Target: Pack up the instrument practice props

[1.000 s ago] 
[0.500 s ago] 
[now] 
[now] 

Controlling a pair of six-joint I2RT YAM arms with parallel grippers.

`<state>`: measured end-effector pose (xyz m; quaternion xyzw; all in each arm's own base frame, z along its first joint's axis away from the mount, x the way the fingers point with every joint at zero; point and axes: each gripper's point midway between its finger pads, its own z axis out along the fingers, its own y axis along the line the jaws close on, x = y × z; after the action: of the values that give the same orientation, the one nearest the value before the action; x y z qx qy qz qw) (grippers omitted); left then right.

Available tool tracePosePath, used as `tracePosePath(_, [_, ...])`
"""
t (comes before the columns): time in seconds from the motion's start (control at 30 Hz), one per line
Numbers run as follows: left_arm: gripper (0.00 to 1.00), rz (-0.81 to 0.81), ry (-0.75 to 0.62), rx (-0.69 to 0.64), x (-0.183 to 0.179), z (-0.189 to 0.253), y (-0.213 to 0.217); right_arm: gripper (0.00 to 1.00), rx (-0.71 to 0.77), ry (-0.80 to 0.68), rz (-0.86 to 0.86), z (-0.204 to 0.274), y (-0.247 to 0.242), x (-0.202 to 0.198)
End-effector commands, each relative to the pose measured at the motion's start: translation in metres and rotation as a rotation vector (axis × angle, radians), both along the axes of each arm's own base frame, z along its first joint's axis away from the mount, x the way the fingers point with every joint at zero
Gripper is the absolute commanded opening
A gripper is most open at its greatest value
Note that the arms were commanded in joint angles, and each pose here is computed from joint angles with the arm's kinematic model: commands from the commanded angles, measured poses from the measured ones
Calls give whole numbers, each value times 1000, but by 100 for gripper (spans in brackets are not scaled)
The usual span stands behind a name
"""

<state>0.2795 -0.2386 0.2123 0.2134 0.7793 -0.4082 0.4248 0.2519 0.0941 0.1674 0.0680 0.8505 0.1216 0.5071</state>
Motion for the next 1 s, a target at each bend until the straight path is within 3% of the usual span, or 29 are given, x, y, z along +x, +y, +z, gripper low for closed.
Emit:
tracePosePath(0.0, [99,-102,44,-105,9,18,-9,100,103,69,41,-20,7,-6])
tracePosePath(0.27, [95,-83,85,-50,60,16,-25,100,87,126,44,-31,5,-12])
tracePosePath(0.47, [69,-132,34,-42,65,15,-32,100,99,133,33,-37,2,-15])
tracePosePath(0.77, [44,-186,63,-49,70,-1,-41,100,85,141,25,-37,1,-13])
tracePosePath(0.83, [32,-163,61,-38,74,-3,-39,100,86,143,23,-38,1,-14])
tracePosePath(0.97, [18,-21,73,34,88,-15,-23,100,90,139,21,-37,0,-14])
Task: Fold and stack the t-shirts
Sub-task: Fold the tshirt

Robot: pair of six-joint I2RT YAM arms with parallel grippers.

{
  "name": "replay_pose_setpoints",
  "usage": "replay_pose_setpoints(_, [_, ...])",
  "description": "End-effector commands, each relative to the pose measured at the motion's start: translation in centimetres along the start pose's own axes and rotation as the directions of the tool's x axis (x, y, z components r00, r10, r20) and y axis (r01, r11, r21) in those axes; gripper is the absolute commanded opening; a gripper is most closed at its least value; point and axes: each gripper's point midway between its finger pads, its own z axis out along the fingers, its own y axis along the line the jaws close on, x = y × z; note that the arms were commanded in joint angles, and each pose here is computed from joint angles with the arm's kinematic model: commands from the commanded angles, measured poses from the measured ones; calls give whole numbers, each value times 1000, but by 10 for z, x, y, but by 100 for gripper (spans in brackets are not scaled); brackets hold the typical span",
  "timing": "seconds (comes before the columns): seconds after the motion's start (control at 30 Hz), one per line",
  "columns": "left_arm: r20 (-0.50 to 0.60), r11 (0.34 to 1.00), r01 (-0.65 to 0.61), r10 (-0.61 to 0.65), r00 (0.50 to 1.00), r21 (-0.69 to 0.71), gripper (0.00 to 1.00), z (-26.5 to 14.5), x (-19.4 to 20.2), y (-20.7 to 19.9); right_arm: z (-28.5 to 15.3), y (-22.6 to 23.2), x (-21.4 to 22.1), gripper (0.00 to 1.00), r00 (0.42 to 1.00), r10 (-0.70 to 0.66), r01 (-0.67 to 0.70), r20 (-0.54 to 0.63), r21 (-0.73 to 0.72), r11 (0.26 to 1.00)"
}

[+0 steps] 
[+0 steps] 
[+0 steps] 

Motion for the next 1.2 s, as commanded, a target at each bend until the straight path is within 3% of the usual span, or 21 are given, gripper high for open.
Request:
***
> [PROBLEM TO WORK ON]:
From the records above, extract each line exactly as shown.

> [ANSWER SPACE]:
Target: Pack up the instrument practice props

[1.000 s ago] 
[0.500 s ago] 
[now] 
[now] 

Controlling a pair of six-joint I2RT YAM arms with parallel grippers.

`<state>`: measured end-effector pose (xyz m; quaternion xyzw; all in each arm's own base frame, z along its first joint's axis away from the mount, x the way the fingers point with every joint at zero; point and axes: each gripper's point midway between its finger pads, its own z axis out along the fingers, its own y axis along the line the jaws close on, x = y × z; after the action: of the values that give the same orientation, the one nearest the value before the action; x y z qx qy qz qw) (grippers omitted); left then right.

Available tool tracePosePath, used as `tracePosePath(_, [_, ...])`
"""
t (comes before the columns): time in seconds from the motion's start (control at 30 Hz), one per line
Numbers run as follows: left_arm: gripper (0.00 to 1.00), rz (-0.81 to 0.81), ry (-0.75 to 0.62), rx (-0.69 to 0.64), x (-0.183 to 0.179), z (-0.189 to 0.253), y (-0.213 to 0.217); right_arm: gripper (0.00 to 1.00), rx (-0.71 to 0.77), ry (-0.80 to 0.68), rz (-0.86 to 0.86), z (-0.204 to 0.274), y (-0.247 to 0.242), x (-0.202 to 0.198)
End-effector commands, each relative to the pose measured at the motion's start: translation in metres and rotation as a rotation vector (axis × angle, radians), both along the axes of each arm's own base frame, z along its first joint's axis away from the mount, x the way the fingers point with every joint at zero
Gripper is the absolute commanded opening
A gripper is most open at its greatest value
Note that the arms were commanded in joint angles, and each pose here is computed from joint angles with the arm's kinematic model: commands from the commanded angles, measured poses from the measured ones
Calls give whole numbers, each value times 1000, but by 100 for gripper (spans in brackets are not scaled)
The usual span stands behind a name
"""

<state>0.2795 -0.2386 0.2123 0.2134 0.7793 -0.4082 0.4248 0.2519 0.0941 0.1674 0.0680 0.8505 0.1216 0.5071</state>
Motion for the next 1 s, a target at each bend until the straight path is within 3% of the usual span, or 29 are given, x, y, z along +x, +y, +z, gripper low for closed.
Emit:
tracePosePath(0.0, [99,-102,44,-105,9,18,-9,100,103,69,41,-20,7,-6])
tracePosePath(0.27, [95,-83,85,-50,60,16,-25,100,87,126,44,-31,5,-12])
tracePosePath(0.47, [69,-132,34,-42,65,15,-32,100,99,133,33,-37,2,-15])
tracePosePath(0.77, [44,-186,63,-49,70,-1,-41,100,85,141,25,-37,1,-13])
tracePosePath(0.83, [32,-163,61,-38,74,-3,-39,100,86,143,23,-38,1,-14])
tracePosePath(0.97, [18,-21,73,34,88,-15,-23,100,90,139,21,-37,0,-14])
Task: Fold and stack the t-shirts
Sub-task: Fold the tshirt

Robot: pair of six-joint I2RT YAM arms with parallel grippers.

{
  "name": "replay_pose_setpoints",
  "usage": "replay_pose_setpoints(_, [_, ...])",
  "description": "End-effector commands, each relative to the pose measured at the motion's start: translation in centimetres along the start pose's own axes and rotation as the directions of the tool's x axis (x, y, z components r00, r10, r20) and y axis (r01, r11, r21) in those axes; gripper is the absolute commanded opening; a gripper is most closed at its least value; point and axes: each gripper's point midway between its finger pads, its own z axis out along the fingers, its own y axis along the line the jaws close on, x = y × z; note that the arms were commanded in joint angles, and each pose here is computed from joint angles with the arm's kinematic model: commands from the commanded angles, measured poses from the measured ones; calls give whole numbers, each value times 1000, but by 10 for z, x, y, but by 100 for gripper (spans in brackets are not scaled); brackets hold the typical span",
  "timing": "seconds (comes before the columns): seconds after the motion's start (control at 30 Hz), one per line",
  "columns": "left_arm: r20 (-0.50 to 0.60), r11 (0.34 to 1.00), r01 (-0.65 to 0.61), r10 (-0.61 to 0.65), r00 (0.50 to 1.00), r21 (-0.69 to 0.71), gripper (0.00 to 1.00), z (-26.5 to 14.5), x (-19.4 to 20.2), y (-20.7 to 19.9); right_arm: z (-28.5 to 15.3), y (-22.6 to 23.2), x (-21.4 to 22.1), gripper (0.00 to 1.00), r00 (0.42 to 1.00), r10 (-0.70 to 0.66), r01 (-0.67 to 0.70), r20 (-0.54 to 0.63), r21 (-0.73 to 0.72), r11 (0.26 to 1.00)"
}

[+0 steps] 
[+0 steps] 
[+0 steps] 

Motion for the next 1.2 s, as commanded, a target at each bend until the straight path is within 3% of the usual span, or 21 are given, gripper high for open.
Request:

The output is finished and nothing more is needed.